今回紹介した公理的な確率は、測度というものの一種です。測度は積分の定義が研究される中で見いだされた概念で、一定の条件を満たす集合関数のことです。

面積や体積といった考え方も、集合に対して数値を割り当てています。それと同じように、確率も事象(集合)に対して数値を割り当てる。ただし、確率の場合、その値は1以下という性質がありますね。

 

測度空間とは、集合\(\Omega\)、その部分集合族\(\mathcal{F}\)、\(\mathcal{F}\)の要素に対し数を対応させる集合関数(測度)\(\mu\)の組で、一定の条件を満たすものです。

今回は\(\Omega\)として有限集合を考えました。有限集合の確率論と言えます。コインを無限に投げ続ける試行や、結果が連続的な値を取るような試行を考えるときには、\(\Omega\)として無限集合(可算集合、非可算集合)を考えることになるでしょう。

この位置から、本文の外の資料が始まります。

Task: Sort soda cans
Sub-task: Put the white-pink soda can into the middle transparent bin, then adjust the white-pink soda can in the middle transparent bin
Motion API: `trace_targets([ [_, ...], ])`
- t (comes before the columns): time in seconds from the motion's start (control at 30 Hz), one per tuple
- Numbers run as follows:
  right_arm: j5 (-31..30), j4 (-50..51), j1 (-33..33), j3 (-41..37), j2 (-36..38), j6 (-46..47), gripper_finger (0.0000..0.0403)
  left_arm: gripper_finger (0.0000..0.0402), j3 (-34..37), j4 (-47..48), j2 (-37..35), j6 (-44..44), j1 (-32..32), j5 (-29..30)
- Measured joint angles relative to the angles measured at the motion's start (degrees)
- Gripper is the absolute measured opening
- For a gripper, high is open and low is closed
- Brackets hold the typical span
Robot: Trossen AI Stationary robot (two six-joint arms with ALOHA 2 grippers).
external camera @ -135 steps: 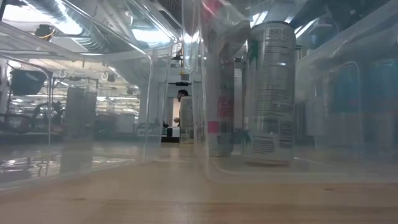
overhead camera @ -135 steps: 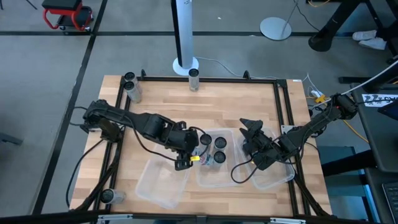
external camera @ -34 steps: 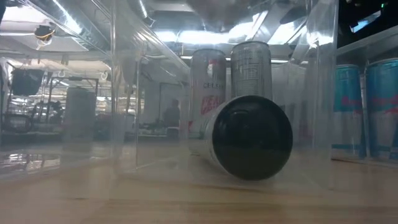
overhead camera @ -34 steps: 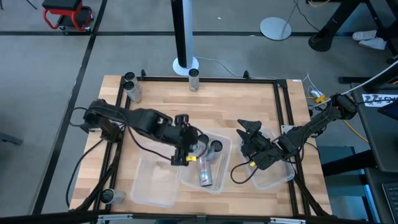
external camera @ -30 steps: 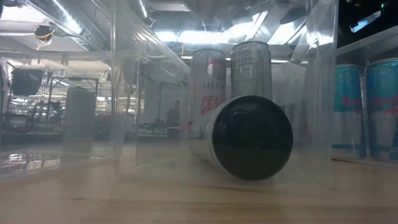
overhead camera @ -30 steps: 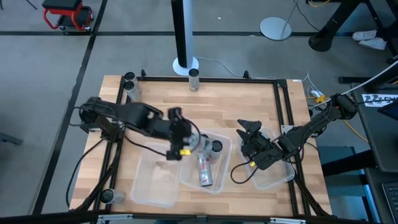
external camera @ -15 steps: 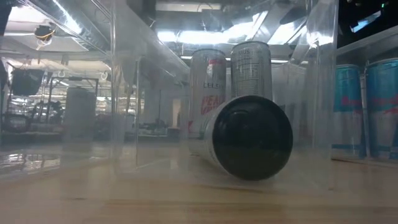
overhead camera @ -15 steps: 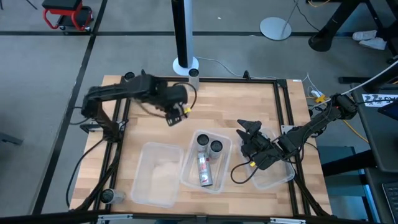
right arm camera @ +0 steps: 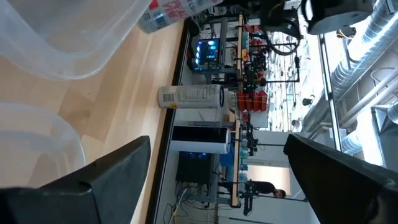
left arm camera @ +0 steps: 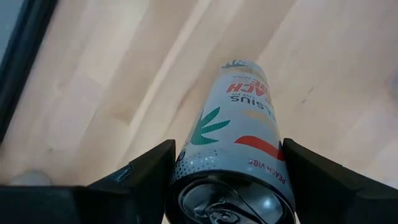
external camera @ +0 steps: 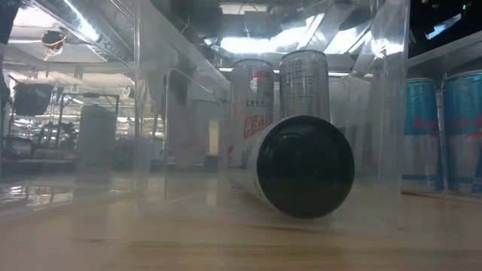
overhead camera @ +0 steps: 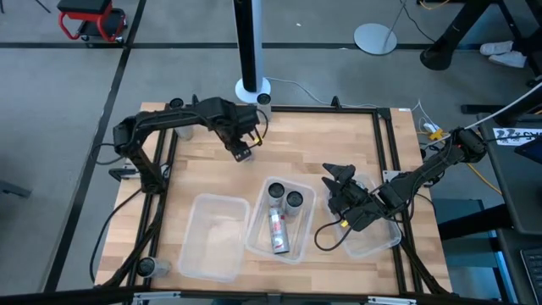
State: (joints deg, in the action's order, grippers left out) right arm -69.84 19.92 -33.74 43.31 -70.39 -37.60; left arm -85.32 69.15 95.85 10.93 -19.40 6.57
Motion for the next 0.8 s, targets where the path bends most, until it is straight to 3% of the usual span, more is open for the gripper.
trace_targets([
  [0.43,0.0,-0.17,0.0,0.0,0.0,0.02,0.0372,0.0288,1.77,-1.89,0.0,-0.6,-0.19,-0.58],
  [0.8,0.0,-0.12,0.0,0.0,0.0,0.02,0.0372,0.0291,1.75,-4.83,-0.13,-0.75,-0.15,-0.61],
])
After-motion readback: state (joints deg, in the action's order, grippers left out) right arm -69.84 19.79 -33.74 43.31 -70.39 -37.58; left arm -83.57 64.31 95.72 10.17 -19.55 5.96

無限集合において集合を測るときには、すべての部分集合を測れると考えると不都合なことがあります。そこで測れる集合を\(\mathcal{F}\)として一定の条件で限定する必要が出てくるわけです(可測集合、\(\sigma\)-加法族、完全加法族)。有限集合の場合そのような心配はなく、\(\mathcal{F}=\mathcal{P}(\Omega)\)とべき集合:部分集合全体を対応させれば良いです。

集合関数\(\mu\)が測度と呼ばれるためにも、一般のケースでは、単なる(有限)加法性ではなく、可算加法性と呼ばれる条件を満たす必要があります。しかし有限集合の場合は、有限加法性と可算加法性は等価なので(そもそも部分集合が有限個)、心配はありません。

 

以上、標本空間、事象、確率とは何か、公理的な確率論を、高校レベルからの接続として紹介してきました。

もし議論でわからない部分があれば、集合の基礎的な部分について勉強してみると良いでしょう。

統計学などでも確率論は使われますが、数学的な確率論、公理的確率論の話は難しくて学びにくい印象があります。

一方で、確率を集合の考え方で捉えるのはそれほど難しくないながらも重要で、確率変数や確率分布について正確に理解するために役立つでしょう。この記事がそのきっかけとなれば嬉しいです。